La percepción ciudadana en Colombia frente a incidentes violentos con víctimas mortales ha sido moldeada por décadas de dominio de grupos armados ilegales y bandas criminales que han convertido la extorsión en una economía criminal estructural, con cifras de la Fiscalía General de la Nación que reportan más de 180 mil denuncias por este delito durante 2023, un incremento del 12% frente al año anterior, y una estimación de 2.3 millones de víctimas anuales que nunca formalizan sus denuncias por miedo a represalias. En este contexto, las versiones iniciales que vinculaban presiones extorsivas con el homicidio de la víctima en cuestión respondían a un patrón de análisis lógico para la opinión pública y los medios de comunicación, dado que el 68% de los homicidios en zonas urbanas periféricas y regiones rurales con presencia de grupos como el Clan del Golfo o disidencias de las FARC tienen vínculos directos o indirectos con el cobro de vacunas, el incumplimiento de pagos a extorsionistas o disputas por territorios de cobro. La Policía Nacional, sin embargo, ha marcado un giro en la narrativa oficial al señalar que la hipótesis principal de investigación apunta a una deuda de la víctima, una declaración que no solo desafía la primera impresión de la ciudadanía, sino que exige un nivel de transparencia probatoria superior para evitar que se interprete como un intento de invisibilizar la penetración criminal en el tejido social, especialmente en un año electoral donde la seguridad ciudadana es el principal reclamo de los votantes según las encuestas de Invamer y Datexco.
La hipótesis de deuda planteada por las autoridades policiales abre un frente de análisis sobre la economía informal y los mecanismos de financiamiento ilícito en sectores de bajos ingresos, donde la usura criminal opera con impunidad en el 72% de los municipios colombianos según datos de la Defensoría del Pueblo, que reportó más de 4 mil casos de cobro violento de deudas informales durante 2023. A diferencia de la extorsión, que está mediada por la coacción de grupos armados, la deuda vinculada a prestamistas ilegales suele ser un asunto de carácter individual o comunitario, pero no por ello menos violento: las tasas de interés de estos préstamos informales superan en ocasiones el 20% mensual, y el incumplimiento de pagos deriva en amenazas, lesiones y, en los casos más extremos, homicidios que suelen clasificarse inicialmente como ajustes de cuentas o riñas, oscureciendo la raíz económica del hecho. La Policía debe enfrentar el reto de sustentar esta hipótesis con evidencia técnica, pues la historia reciente de la institución incluye fallos en investigaciones donde se priorizaron causas comunes sobre vínculos criminales estructurales, lo que generó desconfianza ciudadana, especialmente en regiones donde la presencia del Estado es débil y los grupos ilegales han logrado posicionarse como autoridades de facto que regulan incluso las deudas privadas de los residentes. Es fundamental que el proceso de investigación sea claro en distinguir si la deuda en cuestión es de carácter comercial, familiar o vinculada a actividades ilícitas, pues cada escenario tiene implicaciones distintas para la seguridad del entorno y la rendición de cuentas de las autoridades.

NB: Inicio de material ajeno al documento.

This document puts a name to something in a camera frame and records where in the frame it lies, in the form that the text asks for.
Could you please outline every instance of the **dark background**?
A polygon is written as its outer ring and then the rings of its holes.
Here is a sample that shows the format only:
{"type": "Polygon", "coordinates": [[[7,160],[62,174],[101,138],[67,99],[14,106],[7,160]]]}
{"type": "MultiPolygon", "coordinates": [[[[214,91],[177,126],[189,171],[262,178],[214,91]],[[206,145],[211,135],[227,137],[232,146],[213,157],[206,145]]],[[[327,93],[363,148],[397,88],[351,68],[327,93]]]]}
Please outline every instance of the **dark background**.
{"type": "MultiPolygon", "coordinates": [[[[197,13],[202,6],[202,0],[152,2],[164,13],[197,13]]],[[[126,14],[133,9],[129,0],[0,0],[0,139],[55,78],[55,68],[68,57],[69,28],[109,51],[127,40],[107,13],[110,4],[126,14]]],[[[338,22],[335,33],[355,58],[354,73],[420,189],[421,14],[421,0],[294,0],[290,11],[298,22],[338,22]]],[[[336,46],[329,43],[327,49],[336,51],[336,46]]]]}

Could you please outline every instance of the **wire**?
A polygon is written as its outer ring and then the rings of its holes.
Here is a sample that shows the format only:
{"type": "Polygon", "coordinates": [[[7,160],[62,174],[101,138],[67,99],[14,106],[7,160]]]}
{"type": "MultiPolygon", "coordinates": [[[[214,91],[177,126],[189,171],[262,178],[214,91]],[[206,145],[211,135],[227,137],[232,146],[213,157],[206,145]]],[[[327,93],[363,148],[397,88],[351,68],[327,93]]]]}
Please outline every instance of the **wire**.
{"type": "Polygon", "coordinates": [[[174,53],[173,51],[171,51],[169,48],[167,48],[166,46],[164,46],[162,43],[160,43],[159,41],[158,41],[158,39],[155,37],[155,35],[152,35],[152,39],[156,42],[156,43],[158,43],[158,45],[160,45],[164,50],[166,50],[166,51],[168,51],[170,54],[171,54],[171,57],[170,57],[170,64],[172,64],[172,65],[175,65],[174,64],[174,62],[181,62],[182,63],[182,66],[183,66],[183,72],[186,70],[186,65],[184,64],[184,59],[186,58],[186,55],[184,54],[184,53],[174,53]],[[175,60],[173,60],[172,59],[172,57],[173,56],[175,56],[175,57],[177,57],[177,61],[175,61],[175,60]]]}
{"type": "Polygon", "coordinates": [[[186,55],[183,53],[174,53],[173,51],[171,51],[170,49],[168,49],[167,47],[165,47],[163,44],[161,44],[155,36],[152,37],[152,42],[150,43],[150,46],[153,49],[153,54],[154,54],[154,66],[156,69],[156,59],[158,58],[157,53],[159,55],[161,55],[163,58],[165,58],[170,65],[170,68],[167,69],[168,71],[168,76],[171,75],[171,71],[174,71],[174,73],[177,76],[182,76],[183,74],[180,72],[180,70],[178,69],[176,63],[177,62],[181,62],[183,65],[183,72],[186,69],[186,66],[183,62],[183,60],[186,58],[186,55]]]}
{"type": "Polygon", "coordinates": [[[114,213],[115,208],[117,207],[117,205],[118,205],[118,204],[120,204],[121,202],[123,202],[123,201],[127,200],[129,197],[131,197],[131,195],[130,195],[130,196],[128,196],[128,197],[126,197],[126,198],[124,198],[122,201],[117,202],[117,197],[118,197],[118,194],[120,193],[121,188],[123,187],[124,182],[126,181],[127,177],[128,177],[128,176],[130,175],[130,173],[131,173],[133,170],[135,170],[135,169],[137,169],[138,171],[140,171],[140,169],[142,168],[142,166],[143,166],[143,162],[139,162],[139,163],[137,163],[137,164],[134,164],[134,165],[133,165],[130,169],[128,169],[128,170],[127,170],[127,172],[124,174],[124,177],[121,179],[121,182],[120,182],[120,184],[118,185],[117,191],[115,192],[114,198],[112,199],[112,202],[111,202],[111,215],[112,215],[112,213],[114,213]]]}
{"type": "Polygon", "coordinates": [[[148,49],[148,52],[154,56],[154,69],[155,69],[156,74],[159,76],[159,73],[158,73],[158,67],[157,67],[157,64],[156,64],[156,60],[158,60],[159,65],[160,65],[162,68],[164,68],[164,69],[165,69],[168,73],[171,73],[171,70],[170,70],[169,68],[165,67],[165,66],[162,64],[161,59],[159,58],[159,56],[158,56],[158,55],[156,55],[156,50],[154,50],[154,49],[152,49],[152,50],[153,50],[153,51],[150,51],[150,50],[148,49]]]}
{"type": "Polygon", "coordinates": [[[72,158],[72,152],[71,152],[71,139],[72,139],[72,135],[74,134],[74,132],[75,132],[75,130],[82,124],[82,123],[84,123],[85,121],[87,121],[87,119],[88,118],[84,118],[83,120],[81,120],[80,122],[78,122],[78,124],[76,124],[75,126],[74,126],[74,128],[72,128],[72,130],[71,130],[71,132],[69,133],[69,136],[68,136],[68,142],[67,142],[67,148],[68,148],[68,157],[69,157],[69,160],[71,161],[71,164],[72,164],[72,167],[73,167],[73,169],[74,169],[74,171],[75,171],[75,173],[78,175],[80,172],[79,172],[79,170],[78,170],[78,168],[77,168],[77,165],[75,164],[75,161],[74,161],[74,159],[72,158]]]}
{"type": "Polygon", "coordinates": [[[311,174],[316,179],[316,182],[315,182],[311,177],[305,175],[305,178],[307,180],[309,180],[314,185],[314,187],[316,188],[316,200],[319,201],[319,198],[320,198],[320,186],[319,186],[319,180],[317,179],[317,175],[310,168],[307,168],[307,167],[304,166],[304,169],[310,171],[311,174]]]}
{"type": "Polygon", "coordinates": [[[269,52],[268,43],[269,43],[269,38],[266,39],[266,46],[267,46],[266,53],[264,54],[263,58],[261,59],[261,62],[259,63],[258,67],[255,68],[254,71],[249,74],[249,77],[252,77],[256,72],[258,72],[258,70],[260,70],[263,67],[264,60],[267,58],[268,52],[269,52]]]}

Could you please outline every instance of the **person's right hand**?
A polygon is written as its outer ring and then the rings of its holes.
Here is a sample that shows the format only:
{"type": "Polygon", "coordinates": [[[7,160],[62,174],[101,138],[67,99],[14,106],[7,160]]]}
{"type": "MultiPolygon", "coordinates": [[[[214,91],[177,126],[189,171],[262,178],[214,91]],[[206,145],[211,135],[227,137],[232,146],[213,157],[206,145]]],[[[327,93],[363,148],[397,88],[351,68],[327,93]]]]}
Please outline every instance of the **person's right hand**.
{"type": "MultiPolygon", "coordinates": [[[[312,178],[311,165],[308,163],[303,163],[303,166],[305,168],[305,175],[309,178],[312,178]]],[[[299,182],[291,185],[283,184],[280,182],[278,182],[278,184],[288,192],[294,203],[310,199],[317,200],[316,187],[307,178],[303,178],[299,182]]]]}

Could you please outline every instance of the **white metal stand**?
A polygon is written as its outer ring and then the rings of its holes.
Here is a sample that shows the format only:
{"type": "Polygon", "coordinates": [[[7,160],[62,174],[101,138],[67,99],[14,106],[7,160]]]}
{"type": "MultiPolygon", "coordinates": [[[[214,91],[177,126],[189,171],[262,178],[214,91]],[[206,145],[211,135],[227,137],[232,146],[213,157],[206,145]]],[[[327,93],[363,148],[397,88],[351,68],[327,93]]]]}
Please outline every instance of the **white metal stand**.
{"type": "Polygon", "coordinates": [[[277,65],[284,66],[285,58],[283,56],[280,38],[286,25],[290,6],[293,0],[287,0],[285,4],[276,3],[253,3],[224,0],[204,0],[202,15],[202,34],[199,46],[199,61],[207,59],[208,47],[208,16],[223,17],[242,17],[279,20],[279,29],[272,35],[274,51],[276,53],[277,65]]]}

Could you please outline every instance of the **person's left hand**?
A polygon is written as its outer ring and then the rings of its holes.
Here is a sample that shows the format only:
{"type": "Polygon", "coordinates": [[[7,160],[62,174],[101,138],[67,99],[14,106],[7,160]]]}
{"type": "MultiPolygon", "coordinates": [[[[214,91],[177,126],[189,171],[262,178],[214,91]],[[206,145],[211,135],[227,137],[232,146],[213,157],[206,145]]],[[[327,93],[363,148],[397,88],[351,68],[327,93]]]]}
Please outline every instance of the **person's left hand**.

El desenlace de esta investigación tendrá repercusiones directas en la percepción de la gestión de seguridad del gobierno nacional, que bajo la política de Paz Total ha priorizado el diálogo con grupos armados para reducir la extorsión y otros delitos, pero que enfrenta críticas por la persistencia del alza en los índices de criminalidad en zonas urbanas y rurales. Si la hipótesis de deuda se confirma, las autoridades deberán explicar por qué mecanismos se permitió que una disputa privada escalara a un homicidio, y qué medidas se están tomando para regular la economía informal y combatir la usura, que sigue siendo una de las principales causas de violencia no mediada por grupos armados en el país. Por el contrario, si en el desarrollo de la investigación aparecen vínculos con extorsión que fueron inicialmente descartados, el costo reputacional para la Policía será elevado, pues reforzará la narrativa de que la institución carece de capacidad técnica para identificar la huella de los grupos criminales en hechos violentos, o peor aún, que existe una voluntad política de minimizar la presencia de estos grupos para proyectar una imagen de éxito en las negociaciones de paz. Lo cierto es que, más allá de la causa específica de este caso, el Estado colombiano debe avanzar en una estrategia integral que atienda tanto las dinámicas de crimen organizado como las vulnerabilidades socioeconómicas que alimentan la violencia de carácter individual o comunitario, pues la seguridad ciudadana no se construye solo con hipótesis policiales, sino con políticas públicas que resuelvan las causas estructurales de la violencia en todas sus formas.